British Foreign Secretary William Hague spoke of an act of “calculated cruelty” which he said would “unite all decent people in revulsion and condemnation.”
Meanwhile Italian Prime Minister Mario Monti expressed “outrage and alarm,” stressing that “anti-Semitism, xenophobia and intolerance are utterly contrary to the… values that underlie all of humanity.”
His Spanish counterpart Mariano Rajoy said he was “shocked by the cruelty,” and his Belgian counterpart voiced his “horror and indignation.”
German Foreign Minister Guido Westerwelle was swift to stress that “anti-Semitism and violence against Jewish institutions or people of Jewish faith have no place in Europe and must be rigorously punished.”
Poland’s foreign ministry said: “Such acts of terror can have no justification and must be condemned unreservedly by the civilized world.”
Belgium, the Netherlands and Sweden also stepped up security around Jewish schools and other buildings, while European Jewish groups urged France to catch the gunman. There were expressions of outrage from Jewish groups on other continents.

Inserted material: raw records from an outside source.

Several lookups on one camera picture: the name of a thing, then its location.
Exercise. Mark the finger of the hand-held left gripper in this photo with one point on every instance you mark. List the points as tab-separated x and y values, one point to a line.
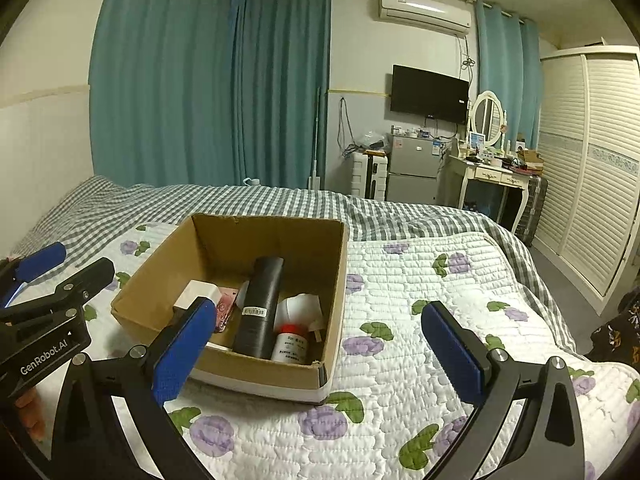
42	259
85	280

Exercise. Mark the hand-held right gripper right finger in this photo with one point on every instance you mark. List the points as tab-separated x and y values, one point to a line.
452	355

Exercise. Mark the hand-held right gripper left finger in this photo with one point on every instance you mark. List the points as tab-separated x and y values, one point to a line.
185	355

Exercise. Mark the small white box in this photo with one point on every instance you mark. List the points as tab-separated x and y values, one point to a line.
197	293

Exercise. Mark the pink packet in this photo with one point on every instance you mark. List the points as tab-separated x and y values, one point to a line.
227	305

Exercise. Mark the cardboard box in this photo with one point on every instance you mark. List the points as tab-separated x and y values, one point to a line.
165	270

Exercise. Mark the black cylinder with label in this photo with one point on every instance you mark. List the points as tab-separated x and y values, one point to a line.
257	290

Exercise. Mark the white bottle with red cap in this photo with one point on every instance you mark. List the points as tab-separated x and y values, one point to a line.
290	347

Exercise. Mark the white handheld device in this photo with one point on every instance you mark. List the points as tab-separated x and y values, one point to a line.
302	310

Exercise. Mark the person's left hand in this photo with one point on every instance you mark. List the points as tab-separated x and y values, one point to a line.
32	415

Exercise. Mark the white floral quilt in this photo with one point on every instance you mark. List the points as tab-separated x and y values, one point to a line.
400	285

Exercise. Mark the dark suitcase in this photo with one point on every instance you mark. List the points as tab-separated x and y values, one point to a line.
532	210

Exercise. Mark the dark printed clothing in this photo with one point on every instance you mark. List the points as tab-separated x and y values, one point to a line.
617	335

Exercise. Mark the white dressing table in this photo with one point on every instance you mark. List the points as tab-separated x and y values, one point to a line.
487	175

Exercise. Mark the grey checkered bed sheet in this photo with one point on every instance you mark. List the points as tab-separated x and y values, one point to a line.
300	200

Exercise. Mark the small silver fridge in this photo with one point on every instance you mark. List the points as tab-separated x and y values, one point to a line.
415	165

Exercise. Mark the white suitcase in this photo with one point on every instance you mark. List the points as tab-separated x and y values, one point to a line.
367	175

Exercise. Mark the wide teal curtain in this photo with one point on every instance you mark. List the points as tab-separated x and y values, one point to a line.
160	75

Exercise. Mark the clear plastic bag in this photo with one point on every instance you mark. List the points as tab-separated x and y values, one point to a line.
372	139

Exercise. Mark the white louvered wardrobe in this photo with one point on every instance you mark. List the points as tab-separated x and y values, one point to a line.
590	170

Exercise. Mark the oval white vanity mirror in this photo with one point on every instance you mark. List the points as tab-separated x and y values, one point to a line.
487	119

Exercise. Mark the white mop pole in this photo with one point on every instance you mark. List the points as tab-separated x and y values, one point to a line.
315	135

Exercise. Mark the narrow teal curtain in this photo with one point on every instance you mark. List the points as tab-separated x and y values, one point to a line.
505	60

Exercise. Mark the white air conditioner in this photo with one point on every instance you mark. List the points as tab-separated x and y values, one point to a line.
425	10

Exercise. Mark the black wall television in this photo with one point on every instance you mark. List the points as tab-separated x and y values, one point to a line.
429	94

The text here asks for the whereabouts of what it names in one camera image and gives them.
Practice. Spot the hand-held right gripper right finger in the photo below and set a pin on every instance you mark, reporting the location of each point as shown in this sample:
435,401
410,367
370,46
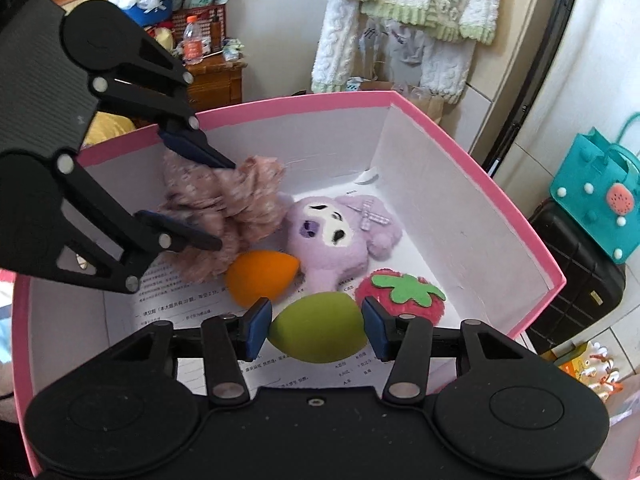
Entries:
375,330

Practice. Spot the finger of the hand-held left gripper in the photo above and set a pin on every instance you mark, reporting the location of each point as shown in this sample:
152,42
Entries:
195,147
180,234

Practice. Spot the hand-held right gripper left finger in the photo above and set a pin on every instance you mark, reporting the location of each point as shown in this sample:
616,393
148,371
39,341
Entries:
257,330

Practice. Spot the pink strawberry plush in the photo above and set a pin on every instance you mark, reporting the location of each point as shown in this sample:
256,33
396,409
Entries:
420,312

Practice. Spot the green makeup sponge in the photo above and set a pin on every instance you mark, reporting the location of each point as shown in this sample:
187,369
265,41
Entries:
320,327

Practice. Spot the orange makeup sponge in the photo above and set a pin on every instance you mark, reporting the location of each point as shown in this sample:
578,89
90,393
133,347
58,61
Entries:
255,275

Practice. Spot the pink floral fabric scrunchie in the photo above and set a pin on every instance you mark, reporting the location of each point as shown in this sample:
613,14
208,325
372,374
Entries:
250,195

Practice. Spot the purple plush toy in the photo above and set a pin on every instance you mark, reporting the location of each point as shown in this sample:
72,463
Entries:
340,260

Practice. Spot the pink cardboard box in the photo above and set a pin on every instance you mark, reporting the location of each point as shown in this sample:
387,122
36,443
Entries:
450,200

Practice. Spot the printed paper sheet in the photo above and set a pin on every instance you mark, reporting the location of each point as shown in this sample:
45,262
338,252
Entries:
165,290

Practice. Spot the wooden nightstand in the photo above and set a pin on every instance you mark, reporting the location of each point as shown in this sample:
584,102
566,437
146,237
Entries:
215,85

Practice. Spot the yellow pillow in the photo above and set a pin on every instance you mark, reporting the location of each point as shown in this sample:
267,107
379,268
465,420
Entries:
107,127

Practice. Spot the plastic water bottle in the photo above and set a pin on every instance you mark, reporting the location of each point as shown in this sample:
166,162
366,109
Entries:
195,45

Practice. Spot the red checked basket bag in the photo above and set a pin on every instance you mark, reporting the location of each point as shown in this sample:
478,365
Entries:
220,20

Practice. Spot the white paper scrap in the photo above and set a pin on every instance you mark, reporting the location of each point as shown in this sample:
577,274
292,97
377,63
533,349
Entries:
369,177

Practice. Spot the white green fluffy robe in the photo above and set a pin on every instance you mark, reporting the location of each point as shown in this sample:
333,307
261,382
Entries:
340,35

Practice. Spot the brown paper bag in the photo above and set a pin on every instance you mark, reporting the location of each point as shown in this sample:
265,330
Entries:
380,87

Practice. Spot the black suitcase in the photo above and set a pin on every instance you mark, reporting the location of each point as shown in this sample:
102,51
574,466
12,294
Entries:
565,270

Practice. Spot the yellow toy pack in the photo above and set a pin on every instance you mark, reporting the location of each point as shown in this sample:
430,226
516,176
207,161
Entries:
590,375

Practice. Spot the teal felt tote bag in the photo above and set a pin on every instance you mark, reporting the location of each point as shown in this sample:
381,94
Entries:
580,210

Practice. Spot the clear plastic bag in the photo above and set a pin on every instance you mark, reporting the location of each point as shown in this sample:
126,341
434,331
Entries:
625,410

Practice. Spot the black clothes rack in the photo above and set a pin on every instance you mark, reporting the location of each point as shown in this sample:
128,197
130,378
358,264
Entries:
545,35

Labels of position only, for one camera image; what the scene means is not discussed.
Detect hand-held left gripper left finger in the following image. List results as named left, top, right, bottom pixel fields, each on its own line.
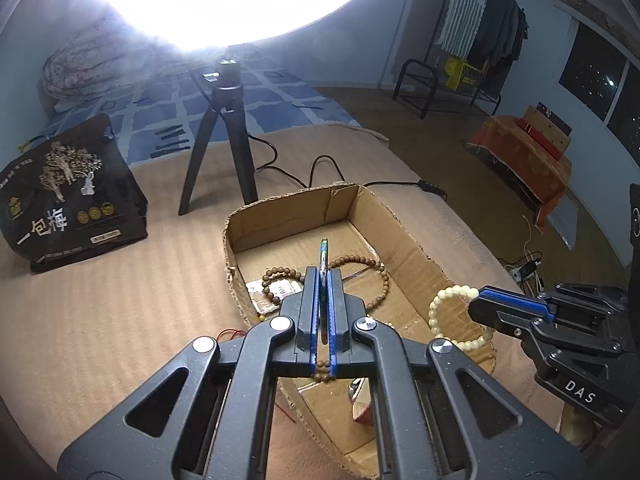
left=56, top=266, right=324, bottom=480

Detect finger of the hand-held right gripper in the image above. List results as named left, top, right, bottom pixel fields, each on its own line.
left=476, top=285, right=557, bottom=322
left=469, top=299, right=540, bottom=342

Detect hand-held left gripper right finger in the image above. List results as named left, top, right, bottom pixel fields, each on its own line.
left=327, top=269, right=589, bottom=480

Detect brown wooden bead necklace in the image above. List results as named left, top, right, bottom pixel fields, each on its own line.
left=262, top=254, right=390, bottom=382

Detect cream bead bracelet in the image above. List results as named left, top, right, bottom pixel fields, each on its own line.
left=428, top=285, right=493, bottom=352

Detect white power strip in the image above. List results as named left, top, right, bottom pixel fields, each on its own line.
left=507, top=252, right=546, bottom=291

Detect grey plastic bag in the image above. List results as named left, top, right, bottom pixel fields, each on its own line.
left=547, top=200, right=581, bottom=251

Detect low table with orange cloth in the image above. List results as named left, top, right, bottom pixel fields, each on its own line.
left=465, top=115, right=573, bottom=233

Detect black tripod stand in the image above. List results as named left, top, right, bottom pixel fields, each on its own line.
left=178, top=57, right=260, bottom=217

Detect blue patterned bedsheet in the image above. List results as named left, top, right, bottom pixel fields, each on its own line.
left=45, top=52, right=363, bottom=171

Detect yellow box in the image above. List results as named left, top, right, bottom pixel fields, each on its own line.
left=444, top=56, right=482, bottom=92

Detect window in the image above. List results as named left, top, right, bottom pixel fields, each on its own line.
left=556, top=20, right=640, bottom=153

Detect low black metal rack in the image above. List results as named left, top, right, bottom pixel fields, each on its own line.
left=392, top=58, right=502, bottom=121

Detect dark hanging clothes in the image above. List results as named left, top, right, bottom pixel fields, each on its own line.
left=470, top=0, right=529, bottom=68

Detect black snack bag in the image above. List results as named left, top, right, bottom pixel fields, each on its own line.
left=0, top=113, right=150, bottom=274

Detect striped hanging towel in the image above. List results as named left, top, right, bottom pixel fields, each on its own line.
left=440, top=0, right=493, bottom=61

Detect black clothes rack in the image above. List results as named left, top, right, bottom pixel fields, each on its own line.
left=435, top=0, right=531, bottom=111

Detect folded floral quilt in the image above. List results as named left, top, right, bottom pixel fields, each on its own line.
left=41, top=15, right=156, bottom=113

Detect green pendant with red cord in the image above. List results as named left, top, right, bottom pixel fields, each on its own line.
left=217, top=329, right=297, bottom=423

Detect black power cable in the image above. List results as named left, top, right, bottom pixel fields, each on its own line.
left=243, top=134, right=447, bottom=200

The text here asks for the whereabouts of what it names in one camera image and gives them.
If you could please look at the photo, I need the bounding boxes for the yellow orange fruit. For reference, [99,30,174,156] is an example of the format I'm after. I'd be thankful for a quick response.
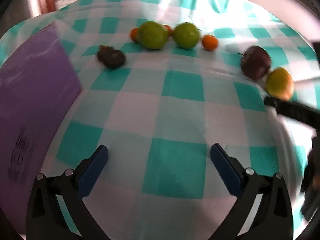
[265,67,295,100]

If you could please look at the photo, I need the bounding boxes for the dark red apple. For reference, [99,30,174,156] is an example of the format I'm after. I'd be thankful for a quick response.
[240,45,272,80]

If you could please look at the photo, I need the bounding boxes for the purple box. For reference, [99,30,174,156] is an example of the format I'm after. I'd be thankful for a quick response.
[0,25,82,230]

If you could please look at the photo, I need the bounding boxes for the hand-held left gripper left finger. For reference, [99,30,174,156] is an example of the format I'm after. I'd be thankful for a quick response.
[26,144,111,240]

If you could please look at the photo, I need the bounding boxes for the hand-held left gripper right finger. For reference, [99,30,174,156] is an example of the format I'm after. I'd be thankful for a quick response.
[210,143,294,240]

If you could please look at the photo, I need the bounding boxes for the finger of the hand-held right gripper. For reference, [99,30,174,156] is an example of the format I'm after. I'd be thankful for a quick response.
[264,96,320,131]

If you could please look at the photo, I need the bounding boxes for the teal white checkered tablecloth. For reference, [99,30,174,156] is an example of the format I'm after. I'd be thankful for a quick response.
[0,0,320,240]

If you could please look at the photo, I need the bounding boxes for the green apple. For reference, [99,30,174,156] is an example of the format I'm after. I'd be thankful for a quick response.
[138,21,169,50]
[174,22,200,50]

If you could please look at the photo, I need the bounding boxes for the dark mangosteen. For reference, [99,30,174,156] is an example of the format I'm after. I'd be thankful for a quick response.
[97,45,126,68]

“While many of the details are still emerging, it appears that this was a premeditated attack with the intention to murder Jewish children,” said Moshe Kantor, president of the European Jewish Congress.
Canadian Minister of Foreign Affairs John Baird sent a message on his Twitter account Monday morning expressing his “solemn and sincere condolences to those affected by the shootings at Toulouse,” as Canada’s Jewish community said it shared “the terrible pain” being felt in Toulouse and beyond.